Aberdeen and Hoquiam have teamed up to hire a lobbying firm to help secure funding from the Legislature for major projects in what is certain to be a tight state budget year.
Wednesday, the Aberdeen City Council unanimously approved entering a shared services agreement with the City of Hoquiam to hire Gordon Thomas Honeywell Governmental Affairs to represent the interests of both cities in the 2021 legislative session.
“This is a reputable company that has been doing this type of work for a long, long time and been pretty successful at it,” said Aberdeen Mayor Pete Schave. “Both Hoquiam and Aberdeen have looked into them, checked them out, and I think it’s a great opportunity that two cities are working together to accomplish good things. I’m happy to see this.”
The Hoquiam City Council approved the agreement at its Monday meeting. A report to the council listed a likely group of issues of focus for the firm “where the two cities have been working in cooperation or are specific to the City of Hoquiam.”
The contract for the 2021 session is for $15,000 split between the two cities — $7,500 each — between January and May.
“There is a little cushion in each city’s authorized budget should the session goes longer or there is some other unanticipated expense,” said Hoquiam City Administrator Brian Shay.
A large focus of the efforts will be placed on funding for the North Shore Levee, a flood-prevention barrier along the north side of the Chehalis River, stretching just under six miles from the west shore of the Wishkah River to the east shore of the Hoquiam River. It would remove thousands of properties from the mandatory federal flood insurance requirement.
Also seeking substantial funding is the West Segment North Shore Levee, designed to take up where the North Shore Levee ends and protect more properties in Hoquiam.
“We’re seeking as much as $25 million this session for the two levee projects, and it would be huge for the city to come though at that level or anywhere close,” said Shay. “If we get an additional million on the levee budget from the (cost of the lobbying firm) I’d say it’s a good investment.”
Monday, the Hoquiam City Council got an update on the city’s FEMA Building Resilient Infrastructure and Communities (BRIC) program grant application for the West Segment, which was filed late in December.
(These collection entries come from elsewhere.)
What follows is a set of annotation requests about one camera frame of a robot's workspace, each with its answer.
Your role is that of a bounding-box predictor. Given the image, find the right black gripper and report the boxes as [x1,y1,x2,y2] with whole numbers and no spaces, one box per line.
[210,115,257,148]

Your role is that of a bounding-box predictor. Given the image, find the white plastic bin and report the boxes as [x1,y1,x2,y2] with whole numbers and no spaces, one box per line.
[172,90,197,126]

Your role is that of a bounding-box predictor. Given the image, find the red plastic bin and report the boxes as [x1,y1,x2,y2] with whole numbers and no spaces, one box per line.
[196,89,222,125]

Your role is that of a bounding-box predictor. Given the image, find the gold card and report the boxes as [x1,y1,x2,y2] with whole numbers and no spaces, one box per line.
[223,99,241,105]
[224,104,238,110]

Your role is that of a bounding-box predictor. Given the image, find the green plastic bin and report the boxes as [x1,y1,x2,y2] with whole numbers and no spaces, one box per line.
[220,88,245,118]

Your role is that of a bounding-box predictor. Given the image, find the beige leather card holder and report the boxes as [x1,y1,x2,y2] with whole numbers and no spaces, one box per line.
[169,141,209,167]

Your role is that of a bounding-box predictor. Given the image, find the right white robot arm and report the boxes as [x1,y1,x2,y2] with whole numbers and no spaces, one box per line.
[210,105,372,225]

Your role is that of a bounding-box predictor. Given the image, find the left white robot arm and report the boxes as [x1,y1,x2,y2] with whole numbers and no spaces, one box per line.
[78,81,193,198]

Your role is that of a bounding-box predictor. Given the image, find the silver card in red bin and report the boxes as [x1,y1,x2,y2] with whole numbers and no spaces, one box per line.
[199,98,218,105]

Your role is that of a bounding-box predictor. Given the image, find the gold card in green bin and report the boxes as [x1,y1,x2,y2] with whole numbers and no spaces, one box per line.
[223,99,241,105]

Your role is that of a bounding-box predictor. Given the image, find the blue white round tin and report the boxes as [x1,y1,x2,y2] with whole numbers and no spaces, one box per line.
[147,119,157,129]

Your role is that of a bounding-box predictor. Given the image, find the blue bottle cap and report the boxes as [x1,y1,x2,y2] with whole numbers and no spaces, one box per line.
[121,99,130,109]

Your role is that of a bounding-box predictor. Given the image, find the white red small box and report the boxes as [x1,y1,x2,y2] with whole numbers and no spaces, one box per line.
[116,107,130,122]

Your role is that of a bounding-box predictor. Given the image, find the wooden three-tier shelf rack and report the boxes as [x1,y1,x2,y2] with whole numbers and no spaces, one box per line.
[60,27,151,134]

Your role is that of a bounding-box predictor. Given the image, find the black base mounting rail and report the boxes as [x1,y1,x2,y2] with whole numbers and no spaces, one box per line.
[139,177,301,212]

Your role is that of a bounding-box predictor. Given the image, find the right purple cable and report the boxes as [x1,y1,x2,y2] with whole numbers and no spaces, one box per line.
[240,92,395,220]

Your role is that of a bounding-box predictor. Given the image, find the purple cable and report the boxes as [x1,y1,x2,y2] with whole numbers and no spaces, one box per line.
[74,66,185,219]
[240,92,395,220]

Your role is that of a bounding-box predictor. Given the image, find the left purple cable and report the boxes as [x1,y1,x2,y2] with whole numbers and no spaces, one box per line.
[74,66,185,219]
Shay said he believed the city has “a legitimate shot of getting that grant.”
“In a perfect world we’d get just under $30 million in federal funding, and be responsible for $11 million,” said Shay — the grant is a 75% grant, which means the city would have to match 25%. The lobbying firm hired by both cities will be pressing the Office of the Chehalis Basin and the Legislature to collect some of those matching funds.
“If we get it it will pay for design, permitting and construction of the West Segment North Shore Levee,” said Shay.
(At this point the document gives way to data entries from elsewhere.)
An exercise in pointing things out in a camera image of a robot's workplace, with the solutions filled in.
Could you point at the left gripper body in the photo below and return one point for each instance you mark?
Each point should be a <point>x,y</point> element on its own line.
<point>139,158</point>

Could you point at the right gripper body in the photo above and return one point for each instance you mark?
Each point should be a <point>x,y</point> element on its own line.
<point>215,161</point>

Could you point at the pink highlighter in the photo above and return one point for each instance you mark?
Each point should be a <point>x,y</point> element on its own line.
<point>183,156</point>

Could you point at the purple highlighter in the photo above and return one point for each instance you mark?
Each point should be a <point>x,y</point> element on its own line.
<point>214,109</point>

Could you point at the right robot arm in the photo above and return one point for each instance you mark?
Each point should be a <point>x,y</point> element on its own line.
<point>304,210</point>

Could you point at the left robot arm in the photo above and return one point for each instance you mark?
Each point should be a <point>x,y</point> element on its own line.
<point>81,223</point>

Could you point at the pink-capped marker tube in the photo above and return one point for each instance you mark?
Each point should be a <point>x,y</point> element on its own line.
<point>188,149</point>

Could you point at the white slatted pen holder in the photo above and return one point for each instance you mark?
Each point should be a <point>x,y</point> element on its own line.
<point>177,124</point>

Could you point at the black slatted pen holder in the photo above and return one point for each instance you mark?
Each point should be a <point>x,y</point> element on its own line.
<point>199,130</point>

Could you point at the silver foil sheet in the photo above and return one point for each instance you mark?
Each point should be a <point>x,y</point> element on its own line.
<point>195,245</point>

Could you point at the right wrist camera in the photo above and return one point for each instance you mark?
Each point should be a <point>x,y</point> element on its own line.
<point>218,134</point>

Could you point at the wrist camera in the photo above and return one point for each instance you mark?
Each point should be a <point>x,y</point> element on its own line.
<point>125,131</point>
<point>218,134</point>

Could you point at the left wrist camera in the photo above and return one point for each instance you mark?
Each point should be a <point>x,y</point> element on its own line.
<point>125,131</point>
While Aberdeen did not list its priorities specifically Wednesday, Hoquiam’s list included the levees and the Aberdeen Grade Separation Project. The grade separation project would significantly modify the traffic flow through east Aberdeen, separating the roadway and railroad tracks east of the Wishkah River, alleviating safety and traffic concerns with current train and vehicle congestion.
Wednesday, the Aberdeen City Council adopted a report authorizing Schave to execute an agreement with the state Department of Transportation Rail, Freight and Port Division for $693,000 in funding for the rail separation project for work including preliminary engineering and environmental compliance. The funding was approved by the state in the 2020 state supplemental transportation budget.
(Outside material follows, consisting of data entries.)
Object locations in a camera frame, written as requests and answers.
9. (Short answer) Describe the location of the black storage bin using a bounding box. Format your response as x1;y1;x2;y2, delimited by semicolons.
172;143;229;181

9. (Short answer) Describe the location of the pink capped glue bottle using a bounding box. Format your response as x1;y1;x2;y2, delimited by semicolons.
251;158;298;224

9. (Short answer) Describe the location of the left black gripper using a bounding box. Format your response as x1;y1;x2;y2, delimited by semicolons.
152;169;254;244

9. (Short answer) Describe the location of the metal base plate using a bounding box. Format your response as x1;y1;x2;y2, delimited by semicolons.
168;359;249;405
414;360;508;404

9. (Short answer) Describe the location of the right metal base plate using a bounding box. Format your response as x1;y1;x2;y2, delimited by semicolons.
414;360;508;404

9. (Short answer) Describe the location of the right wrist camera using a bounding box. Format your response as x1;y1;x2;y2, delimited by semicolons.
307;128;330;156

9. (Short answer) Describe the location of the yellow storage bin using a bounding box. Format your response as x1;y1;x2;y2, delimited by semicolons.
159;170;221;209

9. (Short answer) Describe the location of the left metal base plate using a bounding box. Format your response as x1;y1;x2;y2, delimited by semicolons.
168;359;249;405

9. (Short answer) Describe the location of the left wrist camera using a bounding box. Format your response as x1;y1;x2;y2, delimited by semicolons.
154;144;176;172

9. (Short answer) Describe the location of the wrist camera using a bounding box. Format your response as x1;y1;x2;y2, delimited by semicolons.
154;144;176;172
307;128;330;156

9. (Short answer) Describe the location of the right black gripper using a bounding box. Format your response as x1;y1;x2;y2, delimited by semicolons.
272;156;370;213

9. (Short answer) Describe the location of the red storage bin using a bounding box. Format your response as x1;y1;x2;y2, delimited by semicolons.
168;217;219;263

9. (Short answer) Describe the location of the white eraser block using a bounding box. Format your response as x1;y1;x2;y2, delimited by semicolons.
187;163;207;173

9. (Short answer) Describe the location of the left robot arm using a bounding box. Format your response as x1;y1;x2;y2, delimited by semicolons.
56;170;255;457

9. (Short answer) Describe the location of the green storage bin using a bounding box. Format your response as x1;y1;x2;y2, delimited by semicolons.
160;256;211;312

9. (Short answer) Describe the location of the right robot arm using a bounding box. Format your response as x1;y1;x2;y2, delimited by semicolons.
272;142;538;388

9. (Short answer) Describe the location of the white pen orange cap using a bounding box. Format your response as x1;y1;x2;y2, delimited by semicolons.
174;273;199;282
Hoquiam is also looking for funding through the state Conservation and Recreation Office for the development of a community forest.
In October, the City of Hoquiam applied for a $3 million community forest grant to purchase four parcels of land totaling about 400 acres within city limits for a community forest, which would be managed for forestry and could include trails, bike paths and other public recreation opportunities, along with a sustainable revenue source for the city through timber sales.
Monday, Shay told the council that he had hoped for a higher allocation to that fund than what ended up in the governor’s proposed budget. He said the firm “might be working with the House and Senate to see if they can get the total dollars for that program to be higher,” but the main focus would remain funding for the levees.
Among the priorities for Hoquiam is continued funding for improvements to Olympic Stadium, said Shay, through the state’s capital budget. The report to the City Council also listed as priorities as youth athletic programs and working with the Legislature to find ways to adjust the state’s permitting process “to provide clarity, certainty and reasonable timelines.”